Breathing fast and wincing at the pain on my shoulder and head, I lean downward and flip Leticia around by dragging her by the shirt. I hunker down beside her, and holding her by the collar of the shirt, I pull her up to a sitting position.
“Listen to me, you sneaky bitch!” I spit out, my voice marinated with all the rage and hatred that I feel for her. “If I ever see your stupid legs in my kitchen again, I will cut them off! Am I clear?”
“You think –” she starts to reply.
My hand striking her face knocks off the rest of her response.
“Aarrgh!” she shrieks.
“It’s a yes or no question,” I hiss. “I said, am I clear?”
“If it were only –” she begins again.
My hand lashes out twice across her cheeks.
“I said, am I clear?” I ask again, lifting my hand threateningly, confident in the knowledge that she will not dare retaliate, not when Chinwe is hovering behind me, eager to inflict some bodily harm on her.
“Yes!

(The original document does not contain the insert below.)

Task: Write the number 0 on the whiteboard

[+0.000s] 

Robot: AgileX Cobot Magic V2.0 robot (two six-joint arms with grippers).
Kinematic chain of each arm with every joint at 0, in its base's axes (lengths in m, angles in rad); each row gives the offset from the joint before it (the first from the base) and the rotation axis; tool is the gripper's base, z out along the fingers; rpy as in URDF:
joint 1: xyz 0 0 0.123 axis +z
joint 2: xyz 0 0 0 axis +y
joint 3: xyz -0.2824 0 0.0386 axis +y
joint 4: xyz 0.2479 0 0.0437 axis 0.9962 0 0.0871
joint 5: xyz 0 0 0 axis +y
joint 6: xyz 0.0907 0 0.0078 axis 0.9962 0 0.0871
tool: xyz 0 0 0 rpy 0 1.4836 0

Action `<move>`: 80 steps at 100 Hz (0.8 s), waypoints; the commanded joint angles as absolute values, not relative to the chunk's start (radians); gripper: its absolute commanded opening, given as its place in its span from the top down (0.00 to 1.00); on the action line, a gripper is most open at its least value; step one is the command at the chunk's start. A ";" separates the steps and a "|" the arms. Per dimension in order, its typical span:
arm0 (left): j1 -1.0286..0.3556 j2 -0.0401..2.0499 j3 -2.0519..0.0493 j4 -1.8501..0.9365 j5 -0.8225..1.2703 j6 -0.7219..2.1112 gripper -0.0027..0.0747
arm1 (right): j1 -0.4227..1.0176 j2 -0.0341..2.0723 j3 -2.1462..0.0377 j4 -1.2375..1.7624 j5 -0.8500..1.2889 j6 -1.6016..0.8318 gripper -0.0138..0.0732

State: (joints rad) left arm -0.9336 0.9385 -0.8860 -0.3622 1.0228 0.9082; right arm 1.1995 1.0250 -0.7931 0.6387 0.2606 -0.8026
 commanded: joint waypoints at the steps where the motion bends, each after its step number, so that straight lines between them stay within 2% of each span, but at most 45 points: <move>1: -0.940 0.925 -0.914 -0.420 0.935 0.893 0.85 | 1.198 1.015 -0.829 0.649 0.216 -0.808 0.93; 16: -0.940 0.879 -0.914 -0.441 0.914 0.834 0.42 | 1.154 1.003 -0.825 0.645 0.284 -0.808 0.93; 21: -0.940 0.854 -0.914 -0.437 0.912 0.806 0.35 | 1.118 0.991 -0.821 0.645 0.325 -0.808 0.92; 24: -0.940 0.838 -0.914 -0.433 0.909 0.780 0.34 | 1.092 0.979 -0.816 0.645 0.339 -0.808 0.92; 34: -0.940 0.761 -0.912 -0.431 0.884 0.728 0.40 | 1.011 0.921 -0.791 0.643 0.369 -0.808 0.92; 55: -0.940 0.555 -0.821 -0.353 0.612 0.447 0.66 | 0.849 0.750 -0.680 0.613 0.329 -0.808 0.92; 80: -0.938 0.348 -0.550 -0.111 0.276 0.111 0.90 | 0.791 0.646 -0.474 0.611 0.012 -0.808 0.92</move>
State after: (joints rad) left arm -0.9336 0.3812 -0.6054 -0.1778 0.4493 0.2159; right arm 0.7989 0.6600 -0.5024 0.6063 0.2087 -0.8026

Jesus! Yes!” she screams, beads of tears streaming down her face, as she tries to wrest my fingers off her shirt.
Chinwe taps me from behind, indicating that I give her a turn. I let Leticia pry my hand away from her. But just as she is about to rise, Chinwe pushes her back down.

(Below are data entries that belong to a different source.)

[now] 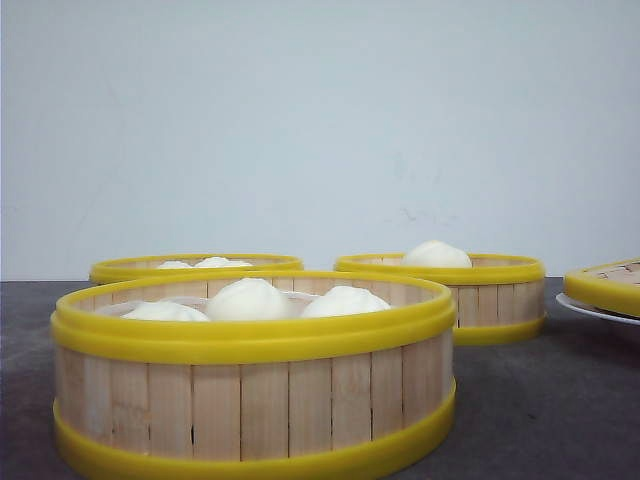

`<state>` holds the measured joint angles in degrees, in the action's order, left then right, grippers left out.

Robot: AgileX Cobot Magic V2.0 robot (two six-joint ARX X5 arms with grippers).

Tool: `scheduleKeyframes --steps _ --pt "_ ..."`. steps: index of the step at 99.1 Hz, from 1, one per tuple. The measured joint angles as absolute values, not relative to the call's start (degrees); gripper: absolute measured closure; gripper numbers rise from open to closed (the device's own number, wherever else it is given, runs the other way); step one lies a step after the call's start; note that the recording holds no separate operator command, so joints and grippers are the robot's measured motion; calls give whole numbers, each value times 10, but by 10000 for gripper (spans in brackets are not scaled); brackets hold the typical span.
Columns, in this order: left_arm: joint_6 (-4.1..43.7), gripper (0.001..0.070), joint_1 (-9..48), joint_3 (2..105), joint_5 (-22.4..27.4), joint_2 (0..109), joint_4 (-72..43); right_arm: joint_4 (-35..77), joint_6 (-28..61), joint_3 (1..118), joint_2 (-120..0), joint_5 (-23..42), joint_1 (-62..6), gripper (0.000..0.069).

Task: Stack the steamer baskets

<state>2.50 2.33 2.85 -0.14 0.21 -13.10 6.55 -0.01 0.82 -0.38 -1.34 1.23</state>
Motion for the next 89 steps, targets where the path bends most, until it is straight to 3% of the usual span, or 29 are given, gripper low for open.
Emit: scheduleKeyframes --steps 15,28,44,58,89 --pt "25 680 23 29 -1 2 -131 65 -10 8 -4 -20 12 674" --pt "35 680 23 29 -1 2 -131 65 -70 8 -4 -37 12 674" --pt "100 680 23 28 -1 2 -130 66 -189 8 -4 -59 12 674" --pt "181 680 23 27 -1 2 -126 63 -231 8 -4 -60 12 674" --pt "259 684 23 31 -1 3 -98 51 -350 11 -4 -60 12 681"
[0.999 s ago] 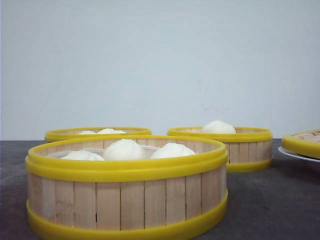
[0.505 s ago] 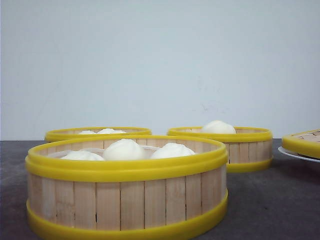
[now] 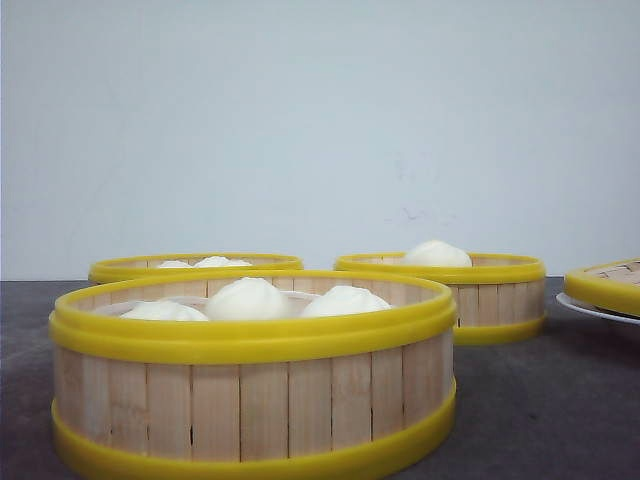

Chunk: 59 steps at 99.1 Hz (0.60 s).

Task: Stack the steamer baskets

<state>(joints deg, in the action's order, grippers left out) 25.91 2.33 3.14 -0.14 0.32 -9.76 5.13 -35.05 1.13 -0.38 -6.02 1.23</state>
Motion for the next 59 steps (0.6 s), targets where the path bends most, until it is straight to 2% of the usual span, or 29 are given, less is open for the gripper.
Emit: scheduleKeyframes --steps 13,29,41,59 --pt "273 684 23 80 -1 21 -93 55 -378 55 -20 -58 12 682" --pt "277 684 23 168 -1 86 -88 86 -368 179 -101 -32 12 682" --pt "260 684 23 253 3 166 -98 138 -305 298 -197 -31 12 682" --pt "200 681 23 375 27 281 -150 241 -175 460 -323 -30 12 682"
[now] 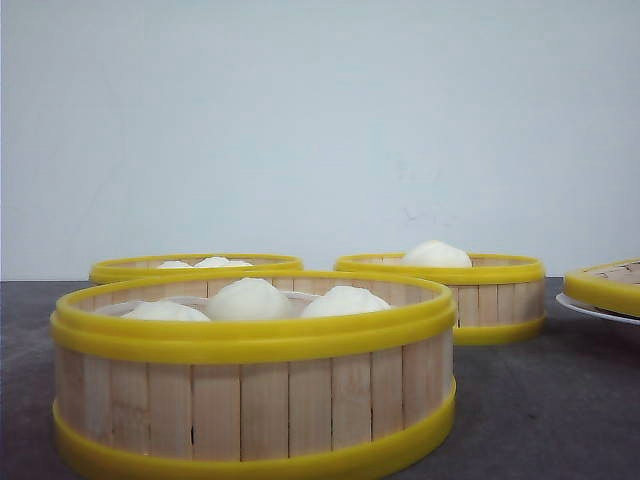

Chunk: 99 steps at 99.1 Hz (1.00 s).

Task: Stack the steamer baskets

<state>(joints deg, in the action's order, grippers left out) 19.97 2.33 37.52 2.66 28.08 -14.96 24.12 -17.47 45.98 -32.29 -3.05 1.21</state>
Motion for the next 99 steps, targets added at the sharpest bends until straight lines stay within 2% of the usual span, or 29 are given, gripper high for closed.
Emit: scheduleKeyframes --steps 5,9,14,21,26,32,55,80,99 --pt "185 657 23 395 28 308 -164 260 -150 481 -347 -30 10 675" --pt "175 609 23 407 28 328 -172 266 -137 489 -360 -30 6 642" --pt "163 522 23 415 29 352 -173 268 -126 491 -373 -30 -1 561" --pt "149 424 27 421 29 385 -174 273 -118 491 -386 -30 -10 404" --pt "143 397 33 424 33 407 -176 273 -117 491 -390 -30 -16 323" --pt "140 379 41 431 38 435 -178 271 -113 491 -392 -30 -21 278" --pt "117 366 72 512 43 595 -179 251 -109 492 -409 -31 -32 249" --pt "105 366 77 676 41 824 -278 241 -108 492 -415 -31 -37 249" --pt "100 366 77 778 16 959 -338 239 -107 492 -416 -31 -37 249"
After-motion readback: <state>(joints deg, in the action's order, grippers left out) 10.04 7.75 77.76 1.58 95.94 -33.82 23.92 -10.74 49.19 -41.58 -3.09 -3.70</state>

Then she leans forward, and thrusting her face, which is a mask of anger, toward Leticia, she seethes, “I have heard so much about you, and none of the stories are good. So, I’ll tell you how it will go from now on –”

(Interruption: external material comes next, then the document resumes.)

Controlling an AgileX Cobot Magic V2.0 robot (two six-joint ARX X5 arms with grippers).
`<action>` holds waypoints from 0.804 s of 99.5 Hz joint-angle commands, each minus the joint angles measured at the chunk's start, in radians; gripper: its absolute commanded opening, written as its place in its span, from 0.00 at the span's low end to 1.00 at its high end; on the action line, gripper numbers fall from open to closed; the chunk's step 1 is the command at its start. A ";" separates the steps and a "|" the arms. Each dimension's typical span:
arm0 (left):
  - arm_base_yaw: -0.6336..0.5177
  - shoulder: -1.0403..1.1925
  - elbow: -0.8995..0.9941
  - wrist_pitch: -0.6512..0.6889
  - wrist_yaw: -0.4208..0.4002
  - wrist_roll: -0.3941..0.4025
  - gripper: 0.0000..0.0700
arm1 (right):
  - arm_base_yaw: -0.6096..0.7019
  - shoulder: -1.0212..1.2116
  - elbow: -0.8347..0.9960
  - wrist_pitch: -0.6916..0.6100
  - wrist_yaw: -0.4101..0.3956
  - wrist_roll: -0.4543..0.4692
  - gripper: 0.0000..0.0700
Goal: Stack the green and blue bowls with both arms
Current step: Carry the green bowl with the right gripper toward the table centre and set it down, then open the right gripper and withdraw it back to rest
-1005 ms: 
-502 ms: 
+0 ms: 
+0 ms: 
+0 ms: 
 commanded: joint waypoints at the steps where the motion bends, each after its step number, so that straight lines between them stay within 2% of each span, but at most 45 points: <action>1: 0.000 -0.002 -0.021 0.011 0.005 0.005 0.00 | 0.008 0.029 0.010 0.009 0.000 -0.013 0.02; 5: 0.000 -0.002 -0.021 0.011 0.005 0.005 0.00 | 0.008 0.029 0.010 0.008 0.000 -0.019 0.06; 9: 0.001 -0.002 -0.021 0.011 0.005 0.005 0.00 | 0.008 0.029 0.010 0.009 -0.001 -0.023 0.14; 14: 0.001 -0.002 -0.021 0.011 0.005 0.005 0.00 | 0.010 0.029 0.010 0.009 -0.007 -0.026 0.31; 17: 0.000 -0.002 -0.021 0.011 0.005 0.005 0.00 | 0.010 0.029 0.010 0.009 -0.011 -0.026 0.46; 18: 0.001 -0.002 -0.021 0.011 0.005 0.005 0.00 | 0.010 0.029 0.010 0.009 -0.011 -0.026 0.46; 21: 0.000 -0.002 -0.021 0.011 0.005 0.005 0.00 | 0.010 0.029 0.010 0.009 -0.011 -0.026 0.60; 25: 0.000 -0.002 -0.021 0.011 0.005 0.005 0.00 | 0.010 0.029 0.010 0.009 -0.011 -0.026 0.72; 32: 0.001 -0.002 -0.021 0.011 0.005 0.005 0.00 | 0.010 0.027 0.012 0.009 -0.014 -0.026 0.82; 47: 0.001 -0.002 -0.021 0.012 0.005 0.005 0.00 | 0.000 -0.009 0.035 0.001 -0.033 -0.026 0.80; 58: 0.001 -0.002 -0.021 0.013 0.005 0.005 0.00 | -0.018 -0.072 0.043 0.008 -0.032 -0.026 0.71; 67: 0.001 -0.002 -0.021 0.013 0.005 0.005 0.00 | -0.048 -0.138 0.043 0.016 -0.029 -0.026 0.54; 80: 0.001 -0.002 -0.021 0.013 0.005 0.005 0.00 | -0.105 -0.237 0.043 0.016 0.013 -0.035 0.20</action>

Leticia cuts her off by blustering, “What is your business –”
Chinwe’s hand streaks forward and slaps the rest of her words back inside her mouth. Leticia shrieks in pain. Chinwe bends closer and hisses, “Don’t you ever interrupt me when I’m speaking to you. And I will tell you what my business is. When you mess with my friend, you mess with me. So listen very well to the new rules. Number one, I don’t ever want to hear that you came to this house for anything! Not even to see Ifeanyi. You guys should find another meeting point. Number two…there’s no number two.”
“You have no right to –” Leticia fumes.
“Shut the hell up!” Chinwe roars, reaching forward to shake her violently back and forth. The manhandling must have caused Leticia to snap her teeth over her tongue, because she whimpers, before lifting her hand to her mouth, but not before I spot a small trickle of blood seep through her lips, down the side of her head bruised from my blow with the ladle. I smile acidly, happy that she has something to show for our fight,
“Look at me very well,” Chinwe rails on. “You don’t want to find out what I can do to you, Chioma!” She spits out the name as if it is some kind of curse. When Leticia flinches visibly in reaction to her name, Chinwe continues, “Yes! I know you, and I know where to find you if you ever set a foot in this house again. Is that clear?”
“Y-y-yes…yes!” Leticia stutters her reply.
“Good, now, get up!” Chinwe says, standing and dragging her up with her. She doesn’t let her go as she drags the woman right out of the kitchen.
Mercy, who has been standing and watching the fight wide-eyed and dumbstruck from the doorway, scurries out of their way.
Leticia, upon realizing that she is being physically banished, tries to wriggle out of Chinwe’s grasp. “Let me change and gather my things! My phone…my purse!” she protests, dragging her feet.
“Ask Ifeanyi to bring them out for you later. You are leaving right now!” Chinwe says grimly, holding fast and hauling her out of the house and outside toward the gate with amazing strength.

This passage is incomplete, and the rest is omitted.